RIANA enables protein turnover data analysis from mass spectrometry-based proteomics experiments. Supports multiple labeling strategies, including labeled amino acid and heavy water.
Author

Edward Lau

Published

April 25, 2023

Abstract
This page provides the documentation for the RIANA package, which is a tool for the analysis of stable isotope labeling experiments for protein turnover measurements.

Update v.0.7.1

  • Added parameter for mass defect -D to command line argument for riana integrate. See documentation for detail
  • Added the flag -p to the command line argument for riana fit, which toggles plotting fitted curves
  • Added the fag -w to the command line argument for riana integrate, for writing out pre-integration intensities

Update v.0.7.0

  • RIANA now supports a Snakemake pipeline that performs protein database search, filtering, integration and fitting
  • Added native support to perform curve-fitting and output best-fit curve plots
  • Added support for one-pool, two-compartment (Guan et al.) and three-exponent (Fornasiero et al.) models
  • Match between runs is temporarily disabled to support the Snakemake workflow and will return in a later version.

Update v.0.6.4

  • Added support for standalone Percolator results for v.3.0.5.
  • Organize the project in identical manner, include one psms.txt for target psms (output of Percolator -m tag) in each percolator folder.
  • When using standalone Percolator dist, peptide masses are calculated de novo
  • Toggle match between runs using –mbr or -b
  • No longer writes results of individual fractions separately.

Update v.0.6.3

  • Fixed an issue where mbr all-NaN slice causes an error
  • Changed project directory structure so that mzml files have to be within an mzml subfolder and percolator files are in the percolator folder

Update v.0.6.0

  • Started implementation of match between runs and restructured project for distribution via pip

Update v.0.5.0

  • Updated to use pymzml 2.2.
  • Multi-threading is now supported with the –thread argument.
  • RIANA now loads all the spectra needed for integration into memory.
  • Compared to v.0.4.0 there should now be a substantial speed gain and can finish a sizeable fraction (~1 Gb raw file) in 10 min.
  • User-definable mass tolerance for MS1 integration is now supported via the –masstolerance argument [default 100 ppm].

Update v.0.4.0

  • Updated to use python 3.5+, up-to-date scipy and numpy, pymzml.

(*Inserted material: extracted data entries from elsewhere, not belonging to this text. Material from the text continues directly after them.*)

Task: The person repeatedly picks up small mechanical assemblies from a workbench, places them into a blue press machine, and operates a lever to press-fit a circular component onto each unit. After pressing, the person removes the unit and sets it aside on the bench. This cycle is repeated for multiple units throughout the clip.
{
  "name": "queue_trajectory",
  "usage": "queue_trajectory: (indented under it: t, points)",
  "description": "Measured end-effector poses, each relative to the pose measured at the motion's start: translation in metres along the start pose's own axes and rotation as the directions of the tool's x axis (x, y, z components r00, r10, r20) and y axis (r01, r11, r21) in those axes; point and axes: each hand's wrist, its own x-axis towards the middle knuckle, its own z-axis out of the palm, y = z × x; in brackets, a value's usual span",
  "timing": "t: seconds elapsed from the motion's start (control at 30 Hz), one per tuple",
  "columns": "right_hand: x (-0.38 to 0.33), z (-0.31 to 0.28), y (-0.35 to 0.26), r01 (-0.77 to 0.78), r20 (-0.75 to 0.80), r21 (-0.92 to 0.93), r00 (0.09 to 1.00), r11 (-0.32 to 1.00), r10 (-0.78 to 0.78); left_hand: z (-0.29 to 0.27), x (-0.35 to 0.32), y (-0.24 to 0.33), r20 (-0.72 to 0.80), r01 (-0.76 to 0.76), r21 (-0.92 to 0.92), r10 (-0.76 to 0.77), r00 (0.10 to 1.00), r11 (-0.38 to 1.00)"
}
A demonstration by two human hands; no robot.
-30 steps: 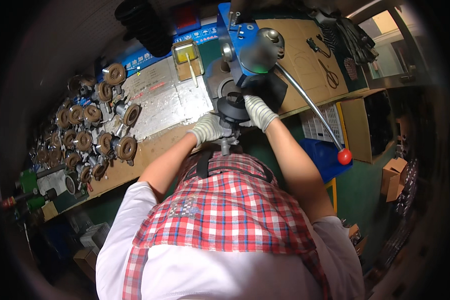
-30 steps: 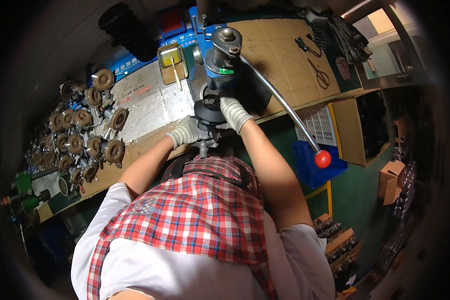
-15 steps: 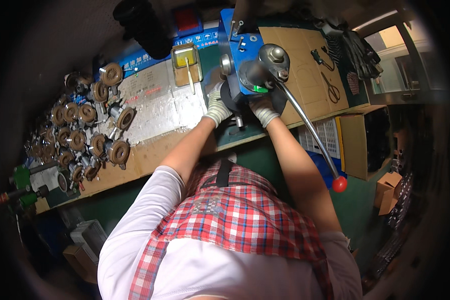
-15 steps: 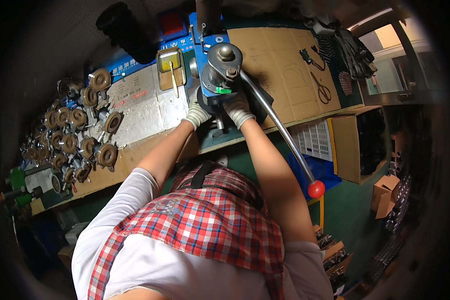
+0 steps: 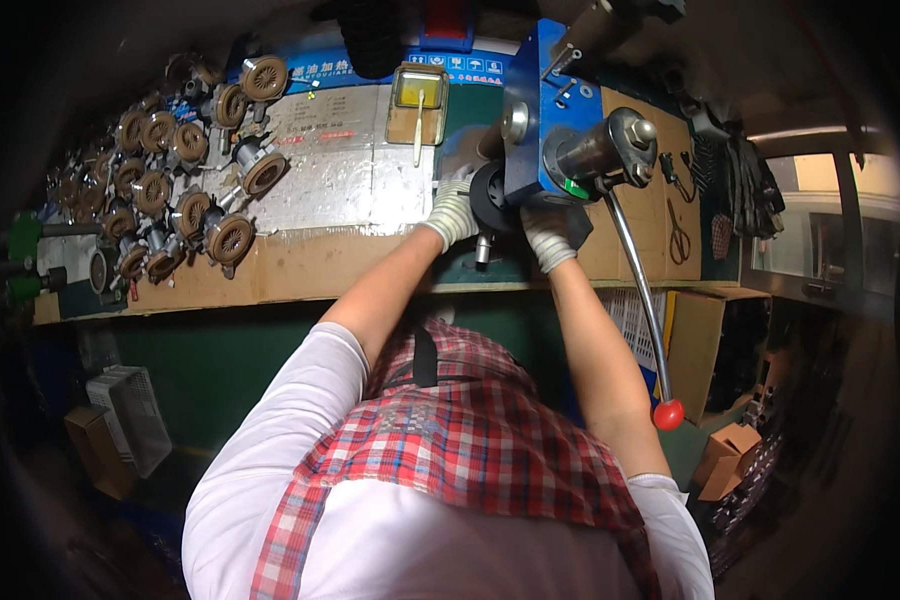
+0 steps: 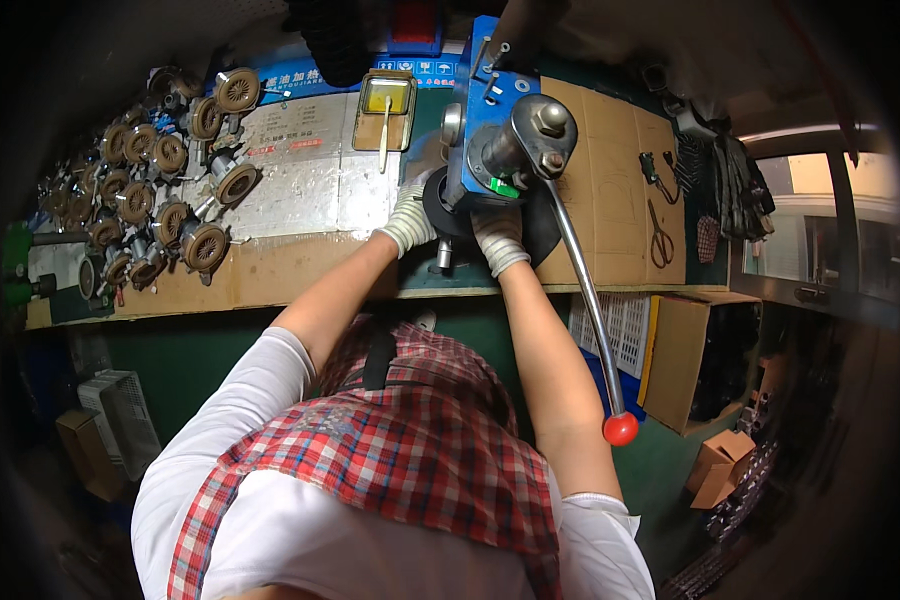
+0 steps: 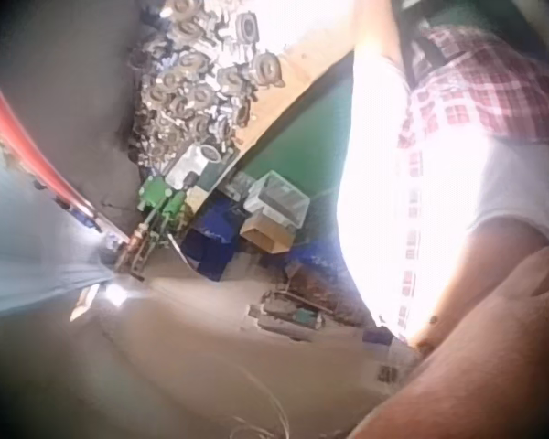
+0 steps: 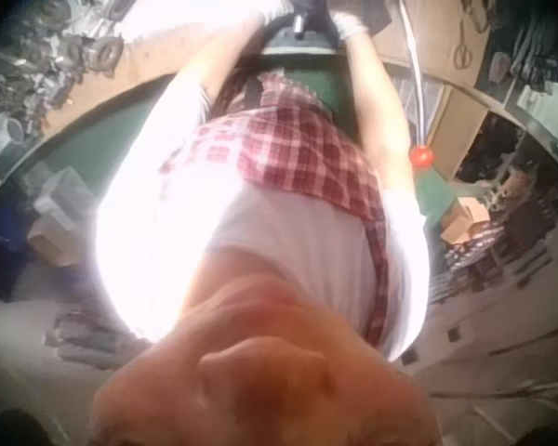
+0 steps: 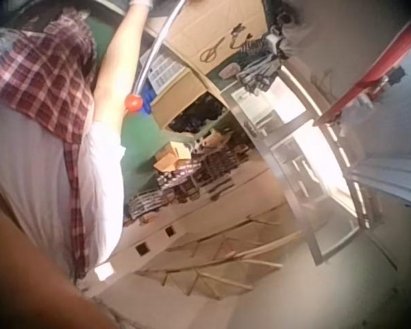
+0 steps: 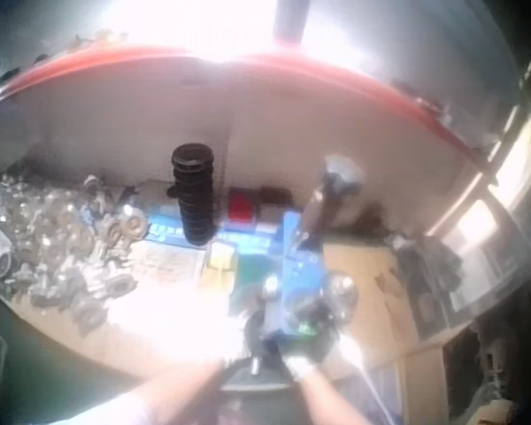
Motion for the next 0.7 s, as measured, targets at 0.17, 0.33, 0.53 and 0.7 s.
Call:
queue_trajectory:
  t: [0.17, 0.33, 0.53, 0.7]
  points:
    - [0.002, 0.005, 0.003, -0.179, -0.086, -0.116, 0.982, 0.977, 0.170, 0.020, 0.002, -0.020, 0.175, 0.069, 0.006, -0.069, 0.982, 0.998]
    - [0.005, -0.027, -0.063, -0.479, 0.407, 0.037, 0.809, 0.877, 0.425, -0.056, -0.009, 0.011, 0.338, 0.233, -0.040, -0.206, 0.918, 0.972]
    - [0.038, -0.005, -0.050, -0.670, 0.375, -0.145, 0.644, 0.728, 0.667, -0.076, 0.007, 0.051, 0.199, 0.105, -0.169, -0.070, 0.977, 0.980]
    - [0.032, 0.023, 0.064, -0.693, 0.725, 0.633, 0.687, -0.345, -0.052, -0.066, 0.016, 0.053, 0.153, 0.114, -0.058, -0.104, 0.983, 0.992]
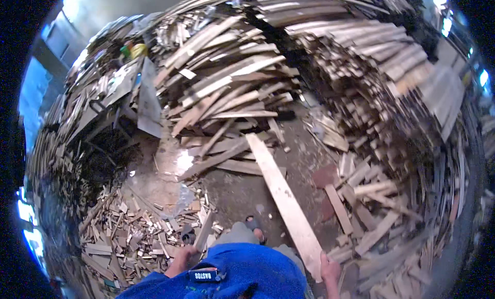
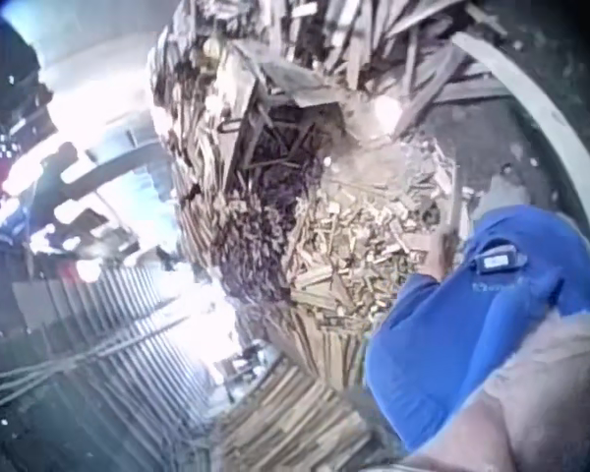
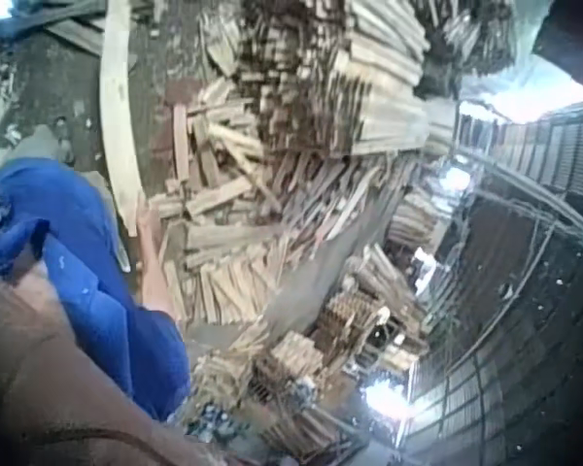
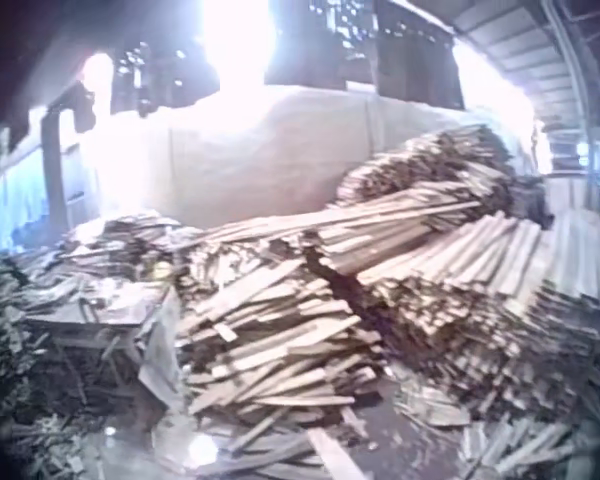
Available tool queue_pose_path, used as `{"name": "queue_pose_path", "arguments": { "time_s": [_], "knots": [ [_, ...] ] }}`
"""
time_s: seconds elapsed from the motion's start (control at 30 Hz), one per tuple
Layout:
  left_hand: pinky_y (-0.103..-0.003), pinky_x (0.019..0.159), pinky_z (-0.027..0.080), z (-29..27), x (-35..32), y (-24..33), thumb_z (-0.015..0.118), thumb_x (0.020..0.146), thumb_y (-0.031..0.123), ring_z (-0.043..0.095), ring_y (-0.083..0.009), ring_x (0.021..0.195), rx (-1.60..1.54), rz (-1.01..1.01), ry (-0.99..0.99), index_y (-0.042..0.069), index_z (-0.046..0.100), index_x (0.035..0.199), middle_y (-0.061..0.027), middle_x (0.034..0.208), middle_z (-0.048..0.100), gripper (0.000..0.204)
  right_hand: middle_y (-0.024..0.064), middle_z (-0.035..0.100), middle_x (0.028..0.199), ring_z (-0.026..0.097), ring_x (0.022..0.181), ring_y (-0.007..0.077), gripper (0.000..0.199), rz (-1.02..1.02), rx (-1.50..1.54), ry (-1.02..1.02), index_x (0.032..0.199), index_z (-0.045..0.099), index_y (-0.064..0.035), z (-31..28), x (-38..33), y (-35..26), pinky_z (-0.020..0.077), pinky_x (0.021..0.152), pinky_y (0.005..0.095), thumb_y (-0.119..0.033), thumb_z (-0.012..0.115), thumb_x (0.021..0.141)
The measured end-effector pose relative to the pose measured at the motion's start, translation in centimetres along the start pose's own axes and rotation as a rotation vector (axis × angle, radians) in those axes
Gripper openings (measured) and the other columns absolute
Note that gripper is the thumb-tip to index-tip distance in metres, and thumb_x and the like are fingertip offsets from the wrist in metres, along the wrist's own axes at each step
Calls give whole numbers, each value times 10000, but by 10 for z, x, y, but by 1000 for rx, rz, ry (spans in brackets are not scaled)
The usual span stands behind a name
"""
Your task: The person is picking up wooden boards from a disorganized pile and stacking them neatly on a pallet.
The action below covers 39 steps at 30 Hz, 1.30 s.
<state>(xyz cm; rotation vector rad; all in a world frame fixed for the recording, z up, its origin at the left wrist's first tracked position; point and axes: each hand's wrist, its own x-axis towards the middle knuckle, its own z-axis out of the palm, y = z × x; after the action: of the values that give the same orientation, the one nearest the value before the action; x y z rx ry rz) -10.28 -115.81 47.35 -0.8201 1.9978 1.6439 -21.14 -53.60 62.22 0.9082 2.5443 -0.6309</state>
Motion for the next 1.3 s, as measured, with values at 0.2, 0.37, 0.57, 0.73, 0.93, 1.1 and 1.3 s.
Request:
{"name": "queue_pose_path", "arguments": {
  "time_s": [0.2, 0.37, 0.57, 0.73, 0.93, 1.1, 1.3],
  "knots": [
    [-309, 836, 370, -21, 12, 34, 652, 812, 94, 459, -171, 906, 348, 184, -30, 105, 443, 1052, -52, 956, 463, 318, 191, 666, 771, 654, 764, 254, 494, -151, -27, -112, 827, 697, -4, 23, 47, -74, 484, 711, 368, -486, 593, 828],
    [-379, 798, 472, 21, -48, 145, 655, 812, 140, 585, -191, 878, -338, -35, 108, 102, 564, 1046, -102, 962, 605, 254, 135, 620, 667, 572, 669, 175, 480, -327, 245, -137, 776, 656, 43, 13, 137, -214, 470, 654, 361, -436, 642, 814],
    [-328, 687, 496, 21, 80, 5, 712, 786, 301, 611, -134, 738, 196, -761, 123, 46, 718, 929, -50, 810, 688, 292, 119, 650, 698, 567, 608, 189, 529, -1091, 270, 0, 824, 662, 24, -98, 292, -567, 446, 599, 350, -485, 533, 888],
    [-323, 685, 492, 13, 115, 62, 707, 794, 305, 607, -134, 735, 87, -705, 182, 44, 713, 939, -50, 809, 683, 299, 141, 609, 652, 556, 592, 166, 568, -907, 423, 49, 767, 634, 33, -96, 312, -736, 436, 566, 357, -525, 585, 867],
    [-318, 683, 488, 38, 208, 220, 702, 803, 311, 603, -134, 731, -107, -639, 295, 41, 708, 950, -49, 807, 678, 307, 16, 612, 704, 500, 673, 82, 457, -796, 610, -181, 836, 676, 23, -11, 373, -762, 434, 605, 284, -424, 605, 906],
    [-314, 681, 485, -8, 271, 359, 698, 811, 316, 599, -133, 728, -141, -544, 364, 39, 703, 960, -49, 806, 673, 314, 45, 659, 890, 580, 775, 139, 308, -1365, 168, 236, 1023, 634, -29, -60, 530, -923, 479, 671, 328, -310, 530, 951],
    [-308, 679, 481, -65, 278, 464, 692, 820, 321, 595, -133, 725, -184, -485, 463, 36, 698, 972, -48, 804, 668, 323, 163, 537, 1154, 529, 1048, 282, 494, -1224, 1092, 744, 1250, 460, 3, -402, 383, -1272, 436, 864, 383, -397, 426, 964]
  ]
}}
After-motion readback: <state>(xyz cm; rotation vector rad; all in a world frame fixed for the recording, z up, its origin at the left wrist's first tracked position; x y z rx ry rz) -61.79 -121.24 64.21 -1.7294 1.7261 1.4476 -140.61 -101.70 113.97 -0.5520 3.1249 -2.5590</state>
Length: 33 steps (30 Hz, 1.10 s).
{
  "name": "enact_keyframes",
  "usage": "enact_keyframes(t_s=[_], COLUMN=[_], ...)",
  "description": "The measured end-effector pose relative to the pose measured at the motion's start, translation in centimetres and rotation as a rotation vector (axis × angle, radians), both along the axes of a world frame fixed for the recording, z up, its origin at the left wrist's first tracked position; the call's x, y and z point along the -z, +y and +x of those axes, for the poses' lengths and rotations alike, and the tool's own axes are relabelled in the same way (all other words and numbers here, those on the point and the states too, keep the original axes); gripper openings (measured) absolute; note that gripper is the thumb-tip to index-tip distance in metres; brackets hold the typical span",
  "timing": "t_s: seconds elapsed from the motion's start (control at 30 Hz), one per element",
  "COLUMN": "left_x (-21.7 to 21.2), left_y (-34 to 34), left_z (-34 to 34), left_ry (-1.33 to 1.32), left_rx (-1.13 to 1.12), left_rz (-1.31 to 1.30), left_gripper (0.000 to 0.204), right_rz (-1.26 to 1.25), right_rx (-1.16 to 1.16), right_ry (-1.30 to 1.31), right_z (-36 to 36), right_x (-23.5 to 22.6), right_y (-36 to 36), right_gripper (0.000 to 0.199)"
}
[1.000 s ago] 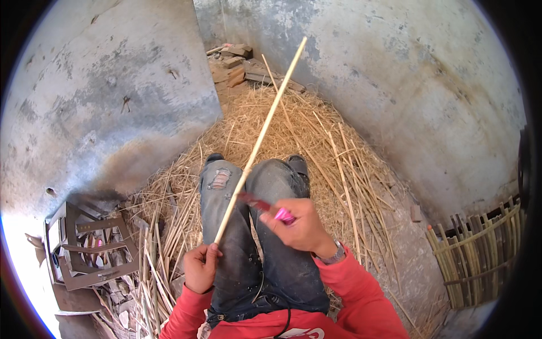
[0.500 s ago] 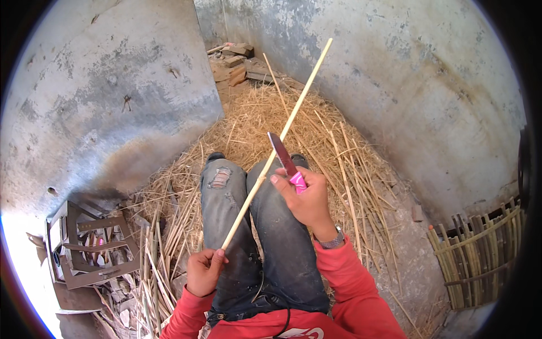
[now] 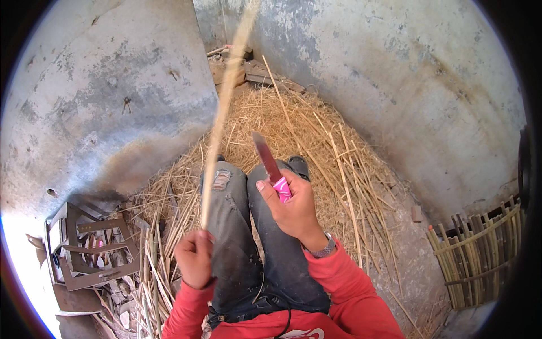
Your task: The person scrapes a long thin wooden stick using a small knife, removing outer layers and smoothing the surface by drawing the blade repeatedly along the length of the wood while sitting on a straw-covered floor.
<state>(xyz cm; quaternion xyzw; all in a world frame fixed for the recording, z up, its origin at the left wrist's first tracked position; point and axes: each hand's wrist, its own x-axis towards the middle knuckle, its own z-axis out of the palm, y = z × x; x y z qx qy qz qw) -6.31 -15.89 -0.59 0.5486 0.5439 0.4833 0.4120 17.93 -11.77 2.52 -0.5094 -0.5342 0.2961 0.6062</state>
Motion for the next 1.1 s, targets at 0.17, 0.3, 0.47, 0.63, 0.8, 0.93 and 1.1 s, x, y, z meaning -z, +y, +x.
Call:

  • Multi-fraction runs are now supported - the mzml files in the directory need to be the same as the order they appear in the Percolator indices (check the Percolator output log file if unsure). For the most cases this shouldn’t present a problem if the mzml directory contains exactly the same mzml files used for the database search, unless there is a difference in how the operating system order files on the search computer (e.g., file_10.mzml vs. file_2. mzml) or if one of the fractions contained no protein ID and Crux/Percolator decided to skip the file in its indexing.

  • To support multi-fraction analysis, RIANA now takes in Percolator tab delimited files for protein ID rather than mzid. Mzid support will be added back in in a future version.